What are some of the most unique aspects of dining in your restaurant?
The space! There is nothing better than being in this house. Troutbeck was a home before it was a hotel, and we still think of it as such. It is central to our hospitality credo.
What’s the best thing you’ve heard from someone who really impressed you about their experience at your restaurant?

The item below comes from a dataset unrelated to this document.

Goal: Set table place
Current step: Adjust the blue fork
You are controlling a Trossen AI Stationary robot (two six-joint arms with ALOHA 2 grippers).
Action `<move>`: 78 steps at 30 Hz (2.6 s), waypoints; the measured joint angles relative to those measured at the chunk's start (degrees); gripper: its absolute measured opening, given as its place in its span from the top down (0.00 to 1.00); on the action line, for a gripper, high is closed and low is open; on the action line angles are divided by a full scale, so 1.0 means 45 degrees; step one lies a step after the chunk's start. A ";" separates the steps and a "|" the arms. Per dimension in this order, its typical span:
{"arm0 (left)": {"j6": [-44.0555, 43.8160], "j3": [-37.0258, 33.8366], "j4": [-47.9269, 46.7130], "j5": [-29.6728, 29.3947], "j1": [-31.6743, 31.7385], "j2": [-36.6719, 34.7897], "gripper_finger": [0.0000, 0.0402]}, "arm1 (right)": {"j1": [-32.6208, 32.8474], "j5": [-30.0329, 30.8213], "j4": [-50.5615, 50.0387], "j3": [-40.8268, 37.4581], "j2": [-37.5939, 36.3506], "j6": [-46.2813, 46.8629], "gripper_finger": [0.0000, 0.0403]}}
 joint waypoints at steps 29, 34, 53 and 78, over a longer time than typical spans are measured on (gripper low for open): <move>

I got to cook for my father last night and he said it was the best meal he ever had. Feels pretty good. A former chef and mentor had some very thoughtful words about the experience of dining here. To be able to grab his attention in this way, reflect what he taught me, and add my own voice in a way that really makes him respond, feels great. A recent message from a mother of the bride that her new son-in-law considered the chocolate cake to be the best he had ever eaten. The team works hard. Getting this kind of feedback feels very good. But every time we hear someone’s feedback, it means a lot. We see the experience through someone else’s eyes
There seems to be a strong thread of visual art running through the property. Does this environment affect the way you approach the local food?
Fine arts absolutely influence food. We want the food we prepare to feel good in the dining room, in the gallery, in our public spaces. A lot of these spaces are influenced by the art we show. It’s wonderful to see how the energy of the dining room changes with what’s on display on the walls.